A couple of years ago, at the London Language Live Show, I bought myself these lovely little “story dice”. The meaning of the word is, in my opinion, quite obvious. Story dice are sets of dice, not with numbers on the faces, but with all kinds of pictograms on them. These images can be completely random, but very often they are grouped into themed sets. The ones I bought e.g. deal with the weather, sports, hobbies, parts of the body, means of transport, food, people, daily activities, clothes etc. The original idea behind these story dice, as you can probably guess, is to inspire your students’ creative writing. They throw the (usually nine) dice, look at the images, brainstorm, and hopefully an idea or even a complete story pops up, ready to be written down.

Now, why do I feel the urge to write about these story dice? It’s quite simple: in a Facebook group for teachers of English, my attention was drawn to a virtual version by Dave Birss. You can choose to play with 5 or 9 dice with illustrations of everyday objects. This Facebook post stimulated my interest in these dice again, and I have even found a good smartphone app. I also want to share a couple ideas on how you can use the story dice, real or virtual, in the language classroom, apart from story telling.

Vocabulary drilling seems like a first evident activity to do. This is in my opinion the most basic use of these dice. Let the students roll them and simply call out what they see. This game can be played individually or in groups, as a starter or a filler. When you are using the real dice, you could even add a “real” number dice, deciding the number of points they will get for every correct word. Taking this a step further, you could turn it into a memory game. The dice are thrown and the students can look at them for 20 seconds. The dice are then covered up (or minimized in case of the virtual ones) and the students have to see how many they can remember.

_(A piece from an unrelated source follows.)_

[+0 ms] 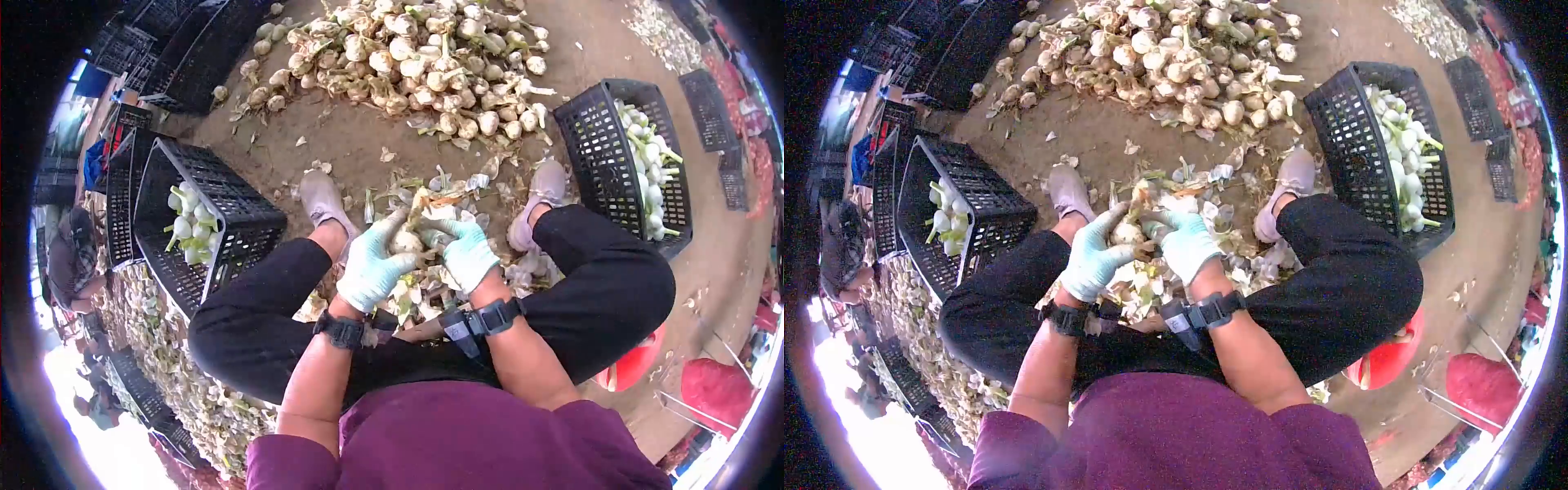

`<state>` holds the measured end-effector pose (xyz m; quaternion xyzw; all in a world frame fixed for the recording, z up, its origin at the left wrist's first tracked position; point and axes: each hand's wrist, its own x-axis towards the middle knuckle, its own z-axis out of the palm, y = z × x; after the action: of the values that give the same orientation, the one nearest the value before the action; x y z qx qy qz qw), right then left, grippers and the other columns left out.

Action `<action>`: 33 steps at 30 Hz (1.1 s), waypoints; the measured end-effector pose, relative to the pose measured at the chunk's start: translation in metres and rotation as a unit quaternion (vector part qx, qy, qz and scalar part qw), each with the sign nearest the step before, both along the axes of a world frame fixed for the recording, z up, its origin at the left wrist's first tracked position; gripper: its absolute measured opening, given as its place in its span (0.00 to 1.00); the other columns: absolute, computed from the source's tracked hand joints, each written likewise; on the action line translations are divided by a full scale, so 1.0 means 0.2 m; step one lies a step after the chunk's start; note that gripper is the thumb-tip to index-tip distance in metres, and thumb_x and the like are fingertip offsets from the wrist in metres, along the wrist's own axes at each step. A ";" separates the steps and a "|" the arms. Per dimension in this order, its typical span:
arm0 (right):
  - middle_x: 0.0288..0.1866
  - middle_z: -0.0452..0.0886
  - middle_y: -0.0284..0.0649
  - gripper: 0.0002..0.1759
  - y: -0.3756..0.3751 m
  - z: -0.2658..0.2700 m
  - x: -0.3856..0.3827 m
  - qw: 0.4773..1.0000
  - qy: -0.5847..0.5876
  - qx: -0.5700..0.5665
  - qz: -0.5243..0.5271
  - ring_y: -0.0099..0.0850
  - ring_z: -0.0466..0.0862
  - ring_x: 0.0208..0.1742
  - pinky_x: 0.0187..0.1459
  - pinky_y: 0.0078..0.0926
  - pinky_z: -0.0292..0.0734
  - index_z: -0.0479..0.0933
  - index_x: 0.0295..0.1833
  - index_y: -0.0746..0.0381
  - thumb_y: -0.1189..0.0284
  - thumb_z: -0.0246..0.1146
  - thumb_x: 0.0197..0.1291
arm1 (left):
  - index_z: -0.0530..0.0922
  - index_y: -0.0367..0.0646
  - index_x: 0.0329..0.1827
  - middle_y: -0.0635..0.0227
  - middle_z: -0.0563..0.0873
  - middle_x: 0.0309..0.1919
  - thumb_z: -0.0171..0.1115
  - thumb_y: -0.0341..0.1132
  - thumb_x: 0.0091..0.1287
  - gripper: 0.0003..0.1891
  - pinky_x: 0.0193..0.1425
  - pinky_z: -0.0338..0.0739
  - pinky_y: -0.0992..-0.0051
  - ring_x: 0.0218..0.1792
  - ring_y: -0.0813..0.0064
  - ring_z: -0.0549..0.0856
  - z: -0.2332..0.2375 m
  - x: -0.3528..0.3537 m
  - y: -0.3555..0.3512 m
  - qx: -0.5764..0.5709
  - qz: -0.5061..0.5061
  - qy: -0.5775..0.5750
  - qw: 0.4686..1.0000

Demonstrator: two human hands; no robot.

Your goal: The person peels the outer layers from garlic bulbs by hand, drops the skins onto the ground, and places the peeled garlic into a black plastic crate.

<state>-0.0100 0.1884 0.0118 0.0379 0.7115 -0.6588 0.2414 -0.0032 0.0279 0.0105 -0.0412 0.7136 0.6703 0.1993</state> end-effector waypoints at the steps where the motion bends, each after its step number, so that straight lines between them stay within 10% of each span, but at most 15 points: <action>1: 0.38 0.79 0.42 0.15 -0.01 0.03 0.00 0.999 0.029 0.032 -0.009 0.29 0.77 0.37 0.41 0.22 0.71 0.74 0.47 0.65 0.75 0.54 0.52 | 0.66 0.32 0.54 0.58 0.75 0.45 0.63 0.30 0.42 0.32 0.51 0.68 0.76 0.46 0.67 0.75 -0.01 0.01 -0.01 0.002 0.004 0.001 1.000; 11: 0.41 0.77 0.45 0.16 -0.03 0.04 0.02 0.994 0.016 0.108 0.024 0.35 0.76 0.39 0.42 0.28 0.69 0.72 0.44 0.66 0.69 0.59 0.51 | 0.62 0.33 0.59 0.52 0.72 0.51 0.62 0.29 0.43 0.35 0.55 0.66 0.75 0.53 0.65 0.72 0.04 0.02 -0.04 -0.072 -0.121 0.023 0.990; 12: 0.38 0.77 0.44 0.15 -0.03 -0.01 0.05 0.979 0.159 0.130 0.019 0.38 0.76 0.38 0.40 0.30 0.70 0.74 0.42 0.64 0.71 0.58 0.46 | 0.62 0.33 0.59 0.52 0.72 0.51 0.62 0.29 0.43 0.35 0.55 0.66 0.75 0.53 0.65 0.72 0.03 0.02 -0.05 -0.072 -0.121 0.021 0.990; 15: 0.35 0.77 0.45 0.14 0.00 -0.07 0.05 0.937 0.297 0.173 0.053 0.39 0.76 0.36 0.39 0.31 0.70 0.75 0.41 0.64 0.72 0.57 0.46 | 0.58 0.32 0.61 0.63 0.74 0.48 0.61 0.22 0.45 0.36 0.48 0.70 0.81 0.43 0.78 0.75 0.05 0.01 -0.07 0.189 -0.039 -0.153 0.969; 20: 0.29 0.76 0.47 0.09 -0.02 0.00 0.03 0.916 0.295 0.257 0.083 0.41 0.75 0.31 0.35 0.30 0.71 0.74 0.36 0.66 0.73 0.56 0.50 | 0.57 0.34 0.61 0.59 0.75 0.48 0.64 0.28 0.45 0.38 0.43 0.74 0.78 0.42 0.72 0.77 0.03 0.00 -0.08 0.205 -0.047 -0.130 0.969; 23: 0.28 0.77 0.47 0.09 -0.07 0.08 0.04 0.949 0.276 0.140 -0.054 0.42 0.76 0.29 0.33 0.30 0.70 0.75 0.35 0.68 0.79 0.52 0.47 | 0.54 0.41 0.63 0.52 0.74 0.46 0.57 0.41 0.53 0.35 0.26 0.77 0.71 0.36 0.63 0.79 0.03 0.01 -0.05 0.513 0.051 -0.212 0.830; 26: 0.28 0.77 0.47 0.09 -0.08 0.07 0.03 0.955 0.235 0.149 -0.103 0.39 0.76 0.30 0.34 0.28 0.70 0.75 0.35 0.68 0.80 0.52 0.47 | 0.54 0.42 0.62 0.54 0.73 0.47 0.54 0.41 0.56 0.32 0.28 0.77 0.73 0.36 0.64 0.80 -0.01 0.02 -0.03 0.527 0.045 -0.241 0.814; 28: 0.27 0.76 0.47 0.08 -0.09 0.04 0.02 0.956 0.212 0.144 -0.145 0.38 0.76 0.29 0.33 0.28 0.70 0.75 0.35 0.68 0.80 0.53 0.47 | 0.58 0.41 0.59 0.62 0.73 0.45 0.56 0.38 0.57 0.28 0.37 0.75 0.77 0.41 0.71 0.77 -0.03 0.06 0.06 0.244 0.124 -0.077 0.959; 30: 0.27 0.75 0.48 0.07 -0.09 0.07 0.03 0.953 0.205 0.194 -0.112 0.42 0.75 0.30 0.33 0.32 0.70 0.73 0.33 0.67 0.78 0.54 0.46 | 0.56 0.39 0.60 0.63 0.72 0.47 0.59 0.34 0.55 0.31 0.37 0.76 0.75 0.42 0.73 0.76 -0.04 0.08 0.06 0.122 0.131 0.066 0.982; 33: 0.27 0.76 0.42 0.07 -0.09 0.07 0.05 0.964 0.181 0.141 -0.136 0.32 0.77 0.28 0.30 0.26 0.71 0.73 0.34 0.68 0.78 0.55 0.47 | 0.61 0.36 0.57 0.63 0.74 0.45 0.56 0.35 0.58 0.25 0.34 0.75 0.77 0.38 0.73 0.77 -0.01 0.07 0.07 0.327 0.183 -0.090 0.923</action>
<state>-0.0006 0.1701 0.0268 0.0476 0.8174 -0.5740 0.0089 0.0111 0.0411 0.0076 -0.1637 0.4139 0.8846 0.1393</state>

You can also use the story dice for fun grammar practice. Let them combine different pictograms to practise grammatical structures or verb tenses. For the first conditional you could then get combinations like “If it stops raining, I’ll play tennis”, or when practising the use of the past continuous, the students would need to combine a longer and a shorter activity. You could take this sentence building to a higher level by not just focussing on one grammar aspect, but by just having the students combine two or more of the dice to make up proper complex sentences. This then brings you closer to what these cubes were originally designed for.